I'll tell you what you can do about it..... Don't tell me who you are. Tell me who you want to be!
So what's wrong with you is not that you're nuts - even though you might certainly seem that way. What's wrong with you is that you're essentially 'full of shit' (clinical terminology). You're Communipated. And that's treatable with some good, honest, truth enemas that can clear your pipes of toxins and open the flow of authentic, positive communication.
If you believe what Freud had to say (and he suffered constipation his whole life - which speaks volumes about his theories!), most of our emotional and interpersonal problems started somewhere around 18 months of age, when we were forced to control our bowels during toilet training. As a result, we developed personalities that were either anal retentive (emotionally constipated control freaks) or anal explosive (out of control and spewing all kinds of verbal and emotional diarrhea). If we start our lives fixated on our anal sphincter, is it any wonder we end up with hemorrhoids?
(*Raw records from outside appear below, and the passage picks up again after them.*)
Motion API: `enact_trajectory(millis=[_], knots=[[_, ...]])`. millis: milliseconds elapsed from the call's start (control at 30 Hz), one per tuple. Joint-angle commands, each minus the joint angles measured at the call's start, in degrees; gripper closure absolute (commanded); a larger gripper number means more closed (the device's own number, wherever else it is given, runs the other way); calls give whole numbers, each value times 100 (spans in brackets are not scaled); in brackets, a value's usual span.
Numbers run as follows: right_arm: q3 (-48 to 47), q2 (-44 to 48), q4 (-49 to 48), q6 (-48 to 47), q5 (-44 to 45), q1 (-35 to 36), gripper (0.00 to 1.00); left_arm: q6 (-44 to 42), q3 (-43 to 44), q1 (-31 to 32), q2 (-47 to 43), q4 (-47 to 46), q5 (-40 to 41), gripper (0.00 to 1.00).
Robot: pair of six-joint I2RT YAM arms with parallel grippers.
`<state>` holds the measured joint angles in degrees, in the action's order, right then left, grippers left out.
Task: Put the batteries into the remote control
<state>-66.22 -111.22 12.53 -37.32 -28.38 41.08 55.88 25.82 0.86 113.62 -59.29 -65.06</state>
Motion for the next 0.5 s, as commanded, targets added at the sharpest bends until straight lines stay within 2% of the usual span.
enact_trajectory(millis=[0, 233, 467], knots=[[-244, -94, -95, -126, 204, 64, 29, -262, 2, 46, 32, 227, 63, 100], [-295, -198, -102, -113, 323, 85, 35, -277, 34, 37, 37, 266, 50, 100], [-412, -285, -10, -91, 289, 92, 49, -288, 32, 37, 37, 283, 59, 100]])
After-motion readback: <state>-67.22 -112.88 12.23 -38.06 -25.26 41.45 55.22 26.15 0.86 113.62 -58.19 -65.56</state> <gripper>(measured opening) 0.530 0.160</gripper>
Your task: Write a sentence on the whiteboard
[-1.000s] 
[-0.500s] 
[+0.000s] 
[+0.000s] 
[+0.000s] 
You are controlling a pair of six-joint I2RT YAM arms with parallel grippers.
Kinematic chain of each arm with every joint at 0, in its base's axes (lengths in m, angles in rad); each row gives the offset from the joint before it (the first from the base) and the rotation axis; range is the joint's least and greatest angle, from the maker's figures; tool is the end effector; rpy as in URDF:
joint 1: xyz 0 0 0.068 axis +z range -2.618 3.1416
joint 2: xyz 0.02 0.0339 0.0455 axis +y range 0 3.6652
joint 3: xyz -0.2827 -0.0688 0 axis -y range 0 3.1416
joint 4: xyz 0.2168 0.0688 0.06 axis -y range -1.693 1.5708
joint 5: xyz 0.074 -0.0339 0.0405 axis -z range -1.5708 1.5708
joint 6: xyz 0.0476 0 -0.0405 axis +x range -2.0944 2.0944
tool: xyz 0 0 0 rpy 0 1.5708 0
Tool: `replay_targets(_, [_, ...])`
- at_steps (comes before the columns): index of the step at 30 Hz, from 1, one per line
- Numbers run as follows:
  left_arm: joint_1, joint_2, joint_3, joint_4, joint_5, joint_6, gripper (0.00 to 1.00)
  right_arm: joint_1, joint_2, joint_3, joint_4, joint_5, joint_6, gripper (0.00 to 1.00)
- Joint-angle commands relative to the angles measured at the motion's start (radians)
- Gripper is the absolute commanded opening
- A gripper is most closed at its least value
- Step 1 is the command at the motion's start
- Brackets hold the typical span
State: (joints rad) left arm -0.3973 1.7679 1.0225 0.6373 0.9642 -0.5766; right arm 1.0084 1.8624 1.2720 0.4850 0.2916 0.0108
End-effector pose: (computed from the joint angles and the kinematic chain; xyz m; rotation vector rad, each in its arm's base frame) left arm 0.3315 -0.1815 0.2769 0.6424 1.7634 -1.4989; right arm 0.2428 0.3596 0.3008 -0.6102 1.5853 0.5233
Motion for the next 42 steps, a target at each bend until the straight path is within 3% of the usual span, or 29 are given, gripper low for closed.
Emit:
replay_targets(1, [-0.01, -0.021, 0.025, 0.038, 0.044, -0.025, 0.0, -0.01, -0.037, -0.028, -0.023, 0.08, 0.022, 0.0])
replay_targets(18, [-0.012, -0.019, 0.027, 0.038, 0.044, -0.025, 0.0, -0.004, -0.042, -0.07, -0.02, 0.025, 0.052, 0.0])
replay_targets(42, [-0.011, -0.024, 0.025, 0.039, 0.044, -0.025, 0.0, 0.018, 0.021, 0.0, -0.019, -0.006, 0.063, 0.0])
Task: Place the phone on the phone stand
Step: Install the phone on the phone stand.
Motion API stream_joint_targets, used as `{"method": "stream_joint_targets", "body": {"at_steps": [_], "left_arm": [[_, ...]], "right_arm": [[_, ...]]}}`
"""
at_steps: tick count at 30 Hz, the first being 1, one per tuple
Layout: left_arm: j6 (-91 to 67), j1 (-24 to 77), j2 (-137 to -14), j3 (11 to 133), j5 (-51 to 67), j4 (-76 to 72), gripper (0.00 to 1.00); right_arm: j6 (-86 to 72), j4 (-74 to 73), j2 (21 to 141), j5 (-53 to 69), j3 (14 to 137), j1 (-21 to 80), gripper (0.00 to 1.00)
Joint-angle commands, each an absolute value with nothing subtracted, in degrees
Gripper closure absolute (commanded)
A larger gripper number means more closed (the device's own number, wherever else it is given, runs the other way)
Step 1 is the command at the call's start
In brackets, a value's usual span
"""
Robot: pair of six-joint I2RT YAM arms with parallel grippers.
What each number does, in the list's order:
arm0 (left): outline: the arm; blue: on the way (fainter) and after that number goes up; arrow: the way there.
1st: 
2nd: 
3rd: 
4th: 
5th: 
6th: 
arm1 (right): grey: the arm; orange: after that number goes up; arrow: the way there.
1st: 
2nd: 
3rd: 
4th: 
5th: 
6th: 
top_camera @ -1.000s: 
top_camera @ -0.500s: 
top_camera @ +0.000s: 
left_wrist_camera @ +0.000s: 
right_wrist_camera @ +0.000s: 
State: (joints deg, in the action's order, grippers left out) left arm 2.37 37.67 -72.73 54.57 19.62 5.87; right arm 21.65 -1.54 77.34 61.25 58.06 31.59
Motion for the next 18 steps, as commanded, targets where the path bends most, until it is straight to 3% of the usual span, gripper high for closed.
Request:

Still don't see a connection between Communication and Elimination? Try paying attention to some of the things you, me, and every one else says - and how we look when we say those things. Haven't you noticed that the person who says, "Do I look like a give a shit?" usually looks like they really need to take one? Or how about when we say someone dumped on us (as in "taken a dump") and how shat upon we feel when they do?
Okay, so you finally got it! Good, so what's the solution? Cut the crap! Get real. Get on BS alert and start asking yourself what you're really feeling about things. Then let your thinking and talking move from there. Think, feel and speak more from your heart and don't
let that head/bowel connection crap on your life anymore. Now's the time. Just do it. Shit or get off the pot!